Conta Léon Gozlan ou um dos outros satélites que, despindo Balzac das suas chinelas, da sua bengala, do melhor do seu guarda-fato, são os verdadeiros responsáveis da nudez disforme mal disfarçada pelo famoso roupão que Rodin amassou, que na casa das Jardies o grande romancista marcara a giz nas paredes os lugares para os quadros de mestres e as tapeçarias de preço, nas quais, uma vez paga a dívida torturante, se transformariam os milhões produzidos pela publicidade dada às criações da sua imaginação prodigiosa. Esta é, pouco mais ou menos, nossa situação. Temos planos de grandes trabalhos coletivos, um programa soberbo para ser levado a cabo por nós e por nossos sucessos. 

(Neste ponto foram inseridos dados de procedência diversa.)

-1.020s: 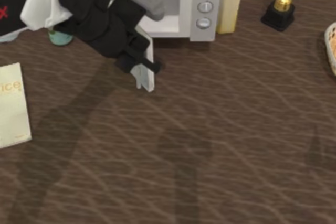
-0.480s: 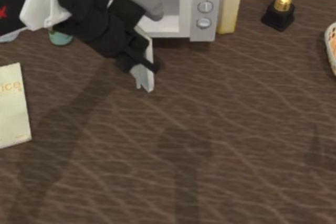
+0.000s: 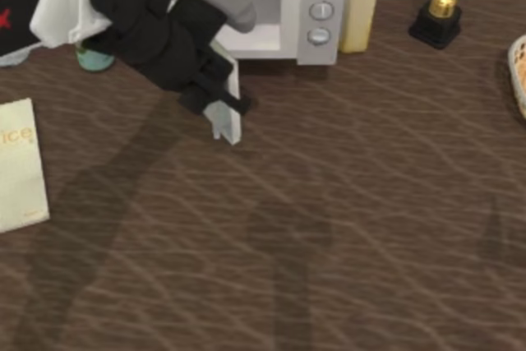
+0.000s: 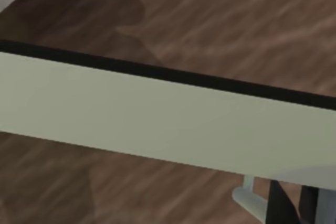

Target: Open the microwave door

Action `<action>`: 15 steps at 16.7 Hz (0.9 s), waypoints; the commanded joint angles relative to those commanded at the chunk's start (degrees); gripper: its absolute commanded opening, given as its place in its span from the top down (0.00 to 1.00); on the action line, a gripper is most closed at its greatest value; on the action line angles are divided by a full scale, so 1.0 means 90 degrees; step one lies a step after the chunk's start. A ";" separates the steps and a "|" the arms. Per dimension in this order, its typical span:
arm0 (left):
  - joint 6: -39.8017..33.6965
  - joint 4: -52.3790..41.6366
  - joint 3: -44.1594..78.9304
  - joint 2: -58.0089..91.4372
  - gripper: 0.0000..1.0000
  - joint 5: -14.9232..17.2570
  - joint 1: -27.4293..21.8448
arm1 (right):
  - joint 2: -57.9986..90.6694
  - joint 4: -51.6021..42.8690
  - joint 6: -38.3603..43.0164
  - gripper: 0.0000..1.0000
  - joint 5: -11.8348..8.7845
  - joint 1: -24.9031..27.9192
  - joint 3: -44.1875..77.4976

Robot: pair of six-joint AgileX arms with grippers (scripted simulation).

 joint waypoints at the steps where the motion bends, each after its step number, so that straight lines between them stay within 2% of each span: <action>1: 0.0000 0.0000 0.0000 0.0000 1.00 0.0000 0.0000 | 0.0000 0.0000 0.0000 0.00 0.0000 0.0000 0.0000; 7: 0.0089 -0.0014 -0.0038 -0.0003 1.00 0.0083 0.0013 | 0.0000 0.0000 0.0000 0.00 0.0000 0.0000 0.0000; 15: 0.1191 -0.0236 -0.0261 -0.0235 1.00 0.0615 0.0457 | 0.0000 0.0000 0.0000 0.00 0.0000 0.0000 0.0000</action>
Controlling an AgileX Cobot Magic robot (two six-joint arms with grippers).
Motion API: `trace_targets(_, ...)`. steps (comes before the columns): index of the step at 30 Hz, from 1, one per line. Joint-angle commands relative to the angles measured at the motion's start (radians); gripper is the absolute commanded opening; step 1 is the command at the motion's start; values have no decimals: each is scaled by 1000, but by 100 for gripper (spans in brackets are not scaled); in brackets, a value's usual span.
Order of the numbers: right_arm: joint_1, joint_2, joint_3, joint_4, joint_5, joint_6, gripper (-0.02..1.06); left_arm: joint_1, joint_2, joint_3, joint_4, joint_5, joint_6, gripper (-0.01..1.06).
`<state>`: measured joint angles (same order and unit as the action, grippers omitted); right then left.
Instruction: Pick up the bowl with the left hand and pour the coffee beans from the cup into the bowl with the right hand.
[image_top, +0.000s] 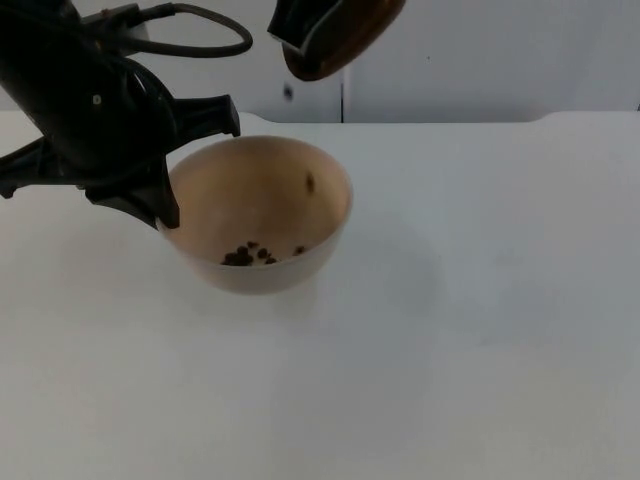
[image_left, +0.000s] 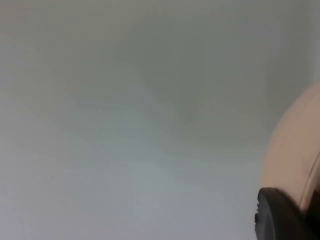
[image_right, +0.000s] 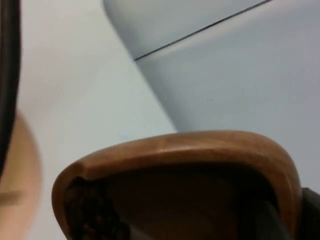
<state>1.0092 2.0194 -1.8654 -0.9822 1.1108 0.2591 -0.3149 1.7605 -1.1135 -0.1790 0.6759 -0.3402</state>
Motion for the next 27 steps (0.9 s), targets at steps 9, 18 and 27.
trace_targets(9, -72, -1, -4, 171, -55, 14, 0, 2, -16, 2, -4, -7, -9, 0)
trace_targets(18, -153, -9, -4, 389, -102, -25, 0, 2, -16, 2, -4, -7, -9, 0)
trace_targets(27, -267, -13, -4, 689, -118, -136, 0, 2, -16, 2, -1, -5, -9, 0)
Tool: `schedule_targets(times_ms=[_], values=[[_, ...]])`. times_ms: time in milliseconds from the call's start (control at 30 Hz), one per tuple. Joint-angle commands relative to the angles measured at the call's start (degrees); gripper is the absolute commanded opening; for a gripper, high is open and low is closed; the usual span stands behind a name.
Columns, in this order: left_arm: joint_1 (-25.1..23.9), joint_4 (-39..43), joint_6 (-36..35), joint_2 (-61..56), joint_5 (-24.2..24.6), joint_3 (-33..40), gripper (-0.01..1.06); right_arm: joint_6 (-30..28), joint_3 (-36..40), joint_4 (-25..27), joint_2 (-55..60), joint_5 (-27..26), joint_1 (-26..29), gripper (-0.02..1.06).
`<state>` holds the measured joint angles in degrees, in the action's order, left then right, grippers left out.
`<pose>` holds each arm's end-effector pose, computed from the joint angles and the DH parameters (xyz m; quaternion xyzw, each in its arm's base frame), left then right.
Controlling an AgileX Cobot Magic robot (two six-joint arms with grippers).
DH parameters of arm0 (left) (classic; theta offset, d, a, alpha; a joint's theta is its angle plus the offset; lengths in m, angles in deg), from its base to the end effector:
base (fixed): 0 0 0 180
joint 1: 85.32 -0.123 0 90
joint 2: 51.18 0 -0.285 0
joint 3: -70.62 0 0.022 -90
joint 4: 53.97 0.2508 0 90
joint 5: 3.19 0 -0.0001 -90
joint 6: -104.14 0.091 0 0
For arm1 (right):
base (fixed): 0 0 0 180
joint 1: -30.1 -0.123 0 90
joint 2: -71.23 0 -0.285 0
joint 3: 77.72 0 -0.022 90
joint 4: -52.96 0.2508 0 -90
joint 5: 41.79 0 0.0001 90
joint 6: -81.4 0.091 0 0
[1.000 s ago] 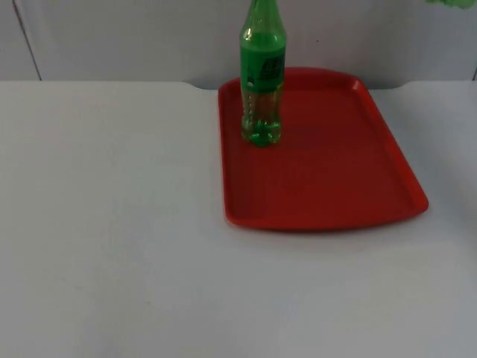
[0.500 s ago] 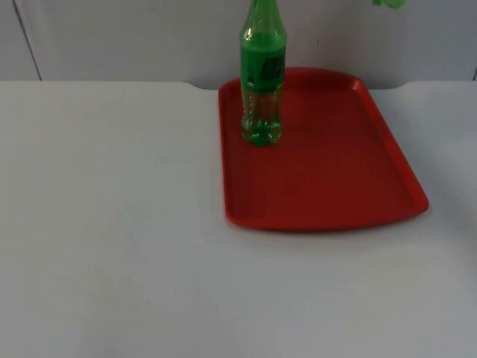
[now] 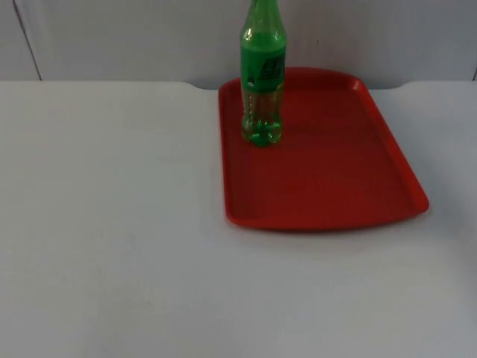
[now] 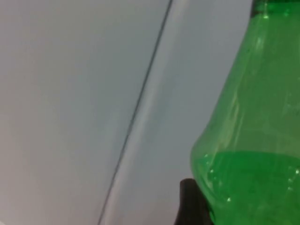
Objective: Place the bottle upright on the tray.
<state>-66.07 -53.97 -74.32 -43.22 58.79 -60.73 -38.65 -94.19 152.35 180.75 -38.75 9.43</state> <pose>-0.0048 0.0017 0.2752 0.1551 0.8457 -0.0786 0.5045 0.4077 0.1590 0.3962 -0.2718 0.6696 0.0191 0.6909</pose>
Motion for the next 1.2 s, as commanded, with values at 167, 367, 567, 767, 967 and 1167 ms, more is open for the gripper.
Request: schedule_targets(times_ms=[167, 367, 567, 767, 967, 1167], values=[[0.1, 0.4, -0.3, -0.2, -0.3, 0.2, 1.05, 9.8, -0.5, 0.6, -0.1, 7.9, 0.9, 0.0], [0.1, 0.4, -0.3, -0.2, -0.3, 0.2, 1.05, -1.6, -0.5, 0.6, 0.2, 4.6, 0.2, 0.0], [0.1, 0.4, -0.3, -0.2, -0.3, 0.2, 1.05, -22.4, 1.4, -0.3, 0.2, -5.4, -2.9, 0.0], [0.1, 0.4, -0.3, -0.2, -0.3, 0.2, 1.05, -25.2, 6.7, 0.3, 0.2, -2.3, -5.4, 0.0], [0.1, 0.4, -0.3, -0.2, -0.3, 0.2, 1.05, 0.0, 12.8, 0.6, 0.7, 19.3, -3.4, 0.0], [0.1, 0.4, -0.3, -0.2, -0.3, 0.2, 1.05, 0.0, 13.5, 0.6, 4.0, 26.3, -2.9, 0.0]])
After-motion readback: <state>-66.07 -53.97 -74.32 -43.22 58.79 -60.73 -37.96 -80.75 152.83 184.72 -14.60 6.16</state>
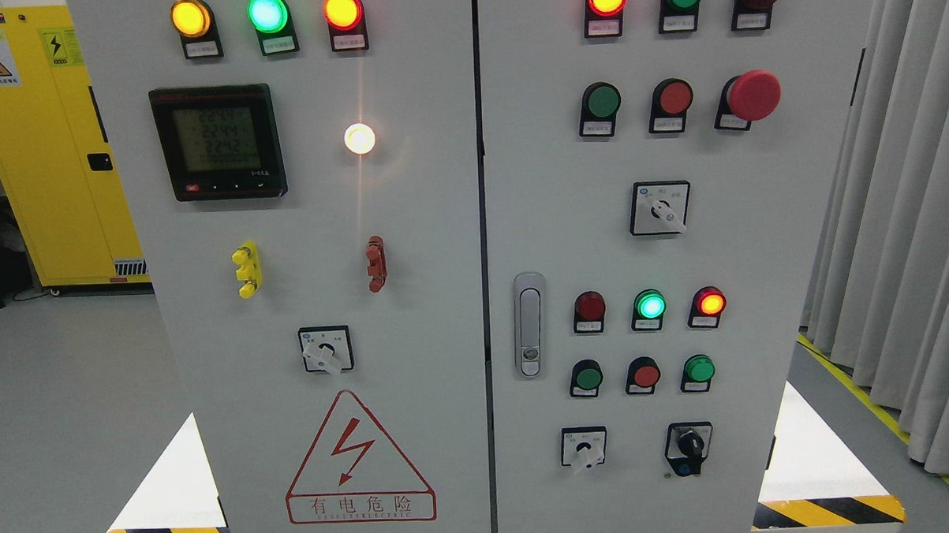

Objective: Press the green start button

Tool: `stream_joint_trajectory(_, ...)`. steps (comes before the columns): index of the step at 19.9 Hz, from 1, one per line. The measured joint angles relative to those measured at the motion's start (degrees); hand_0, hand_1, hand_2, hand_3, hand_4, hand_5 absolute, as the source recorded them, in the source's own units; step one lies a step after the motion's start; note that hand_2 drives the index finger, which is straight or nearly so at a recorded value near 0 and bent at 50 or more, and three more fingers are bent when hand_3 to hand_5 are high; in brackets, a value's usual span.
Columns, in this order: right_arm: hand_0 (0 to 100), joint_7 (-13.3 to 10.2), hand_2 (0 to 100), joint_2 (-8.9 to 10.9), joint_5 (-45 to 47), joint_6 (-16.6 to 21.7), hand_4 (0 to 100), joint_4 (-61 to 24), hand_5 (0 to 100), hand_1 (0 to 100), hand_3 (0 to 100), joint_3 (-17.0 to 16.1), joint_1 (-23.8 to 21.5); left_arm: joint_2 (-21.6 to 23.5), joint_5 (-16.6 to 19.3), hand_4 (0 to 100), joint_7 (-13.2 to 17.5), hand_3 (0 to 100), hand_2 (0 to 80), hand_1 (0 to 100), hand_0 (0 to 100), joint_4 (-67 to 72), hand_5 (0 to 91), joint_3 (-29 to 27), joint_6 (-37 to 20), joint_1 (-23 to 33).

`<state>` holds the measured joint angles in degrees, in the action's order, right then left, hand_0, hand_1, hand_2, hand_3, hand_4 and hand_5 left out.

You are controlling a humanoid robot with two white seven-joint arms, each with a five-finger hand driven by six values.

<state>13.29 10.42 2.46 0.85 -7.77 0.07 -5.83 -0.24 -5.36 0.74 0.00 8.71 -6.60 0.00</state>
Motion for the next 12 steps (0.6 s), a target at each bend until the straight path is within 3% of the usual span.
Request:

Aí reside toda a diferença.  Balzac sucumbiu debaixo da faina gigantesca da Comédia humana. As academias não podem sucumbir, mesmo quando trabalhem muito, porque os obreiros nunca faltam. Seguem-se uns aos outros, concatenados pela tradição e pelo ideal comum. Não descuremos, porém, o nosso quinhão de trabalho, sob pena de sermos em excesso maltratados pelos acadêmicos do futuro. Canonizando nesta data o meu padroeiro, a Academia Brasileira ofereceu-se a si própria o exemplo de um labor ininterrupto que, como quase sempre acontece, os pósteros recompensaram da maneira mais liberal dispensando a Francisco Adolfo de Varnhagen, primeiro e último Visconde de Porto-Segu¬ro, o merecido epíteto de reformador, no Brasil, dos estudos históricos e dedicando-lhe, como diria a linguagem do seu tempo, um vistoso altar no templo da Minerva Americana.